Quem mora em prédio tem a sensação de estar mais protegido de roubos do que aqueles que moram em casas. No entanto, com um grande número de pessoas vivendo em um mesmo local, não são raros os casos de furtos, especialmente em áreas comuns do condomínio, como garagem e playground. Ou seja, o inimigo pode morar no apartamento ao lado.

Um morador de um grande prédio na Freguesia, bairro da Zona Oeste do Rio, passou por esta experiência. Ele pôs sua bicicleta na vaga de garagem e, quando chegou no dia seguinte, a magrela não estava mais lá. Pediu ajuda do síndico, solicitou as imagens das câmeras, mas não foi atendido. Agora, está processando o condomínio.

— É um absurdo não nos sentirmos seguros nem na nossa própria casa. Temos o serviço de segurança para não deixar nenhum estranho entrar no condomínio, mas dentro do próprio prédio temos casos de furto — reclama ele, que prefere não se identificar.

Segundo o advogado especializado em direito imobiliário Sérgio Sender, o condomínio é responsável pelos furtos somente se estiver expressamente determinado em sua convenção ou regulamento interno.

— No entanto, a grande maioria das convenções condominiais contém cláusula de não indenizar — explica.

Ao se ver diante de um caso destes, o síndico deve analisar a convenção do condomínio e o regulamento interno, para verificar se este prevê a responsabilidade em caso de furto ocorrido em área comum. E, se o condomínio tiver câmeras de circuito interno, o advogado sugere verificar as imagens para tentar identificar o culpado.

— O papel do síndico é apenas fazer valer o que está escrito na convenção. Em caso da omissão, cabe convocar uma Assembleia Geral Extraordinária (AGE) com fim específico, para deliberar o tema — lembra a diretora da Precisão Administradora, Sonia Chalfin.

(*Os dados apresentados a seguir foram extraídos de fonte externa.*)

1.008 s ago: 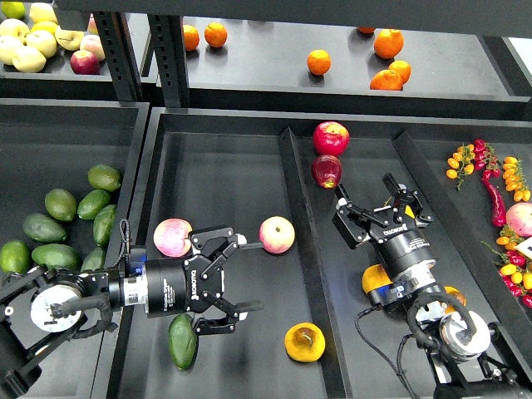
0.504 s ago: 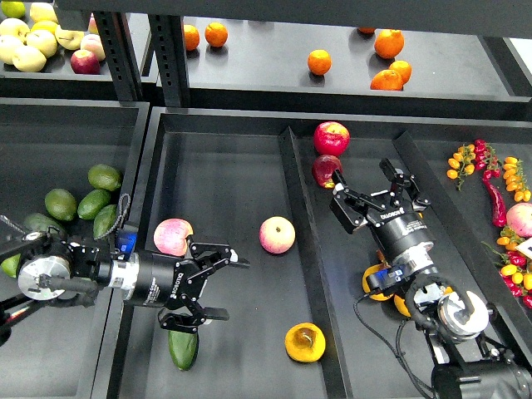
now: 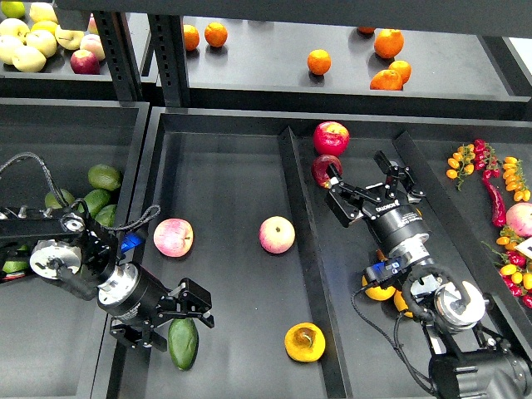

Já a vítima deve tentar a solução internamente, registrando a reclamação em livro próprio do condomínio, onde deve inclusive solicitar que o síndico verifique as câmeras de segurança.

— A solução amigável interna é sempre o melhor remédio. Caso não seja atendido, aí sim deve ingressar com uma ação indenizatória na Justiça— explica Sender.

Caso o condômino encontre dificuldades para resgastar as imagens gravadas, então deverá procurar as autoridades policiais, lembra Sonia Chalfin:

— Fica a critério dos moradores e vizinhos a maneira como tomarão as providências nessa abordagem. Mas é preciso lembrar que a interação e um convívio amistoso entre os condôminos são essenciais. As tentativas amigáveis de solução dos conflitos devem estar bem documentadas, sob pena de caracterizar uma violação do condomínio.

DICAS:

NA SUA CASA – Os moradores devem cuidar dos seus pertences. Não devem deixar objetos em sua vaga de garagem acreditando que ninguém irá mexer. Cuidado com materiais de construção, capacetes e bicicletas: estes devem ficar nos apartamentos.

REGRAS – Se o prédio contratou uma empresa de vigilância específica contra furtos, o condômino furtado passa a ter grandes chances de ser reembolsado pelo condomínio, já que há uma despesa para este fim.

É LEI – Furto é crime. A vítima pode procurar a polícia para instauração de inquérito policial e de processo criminal contra o autor.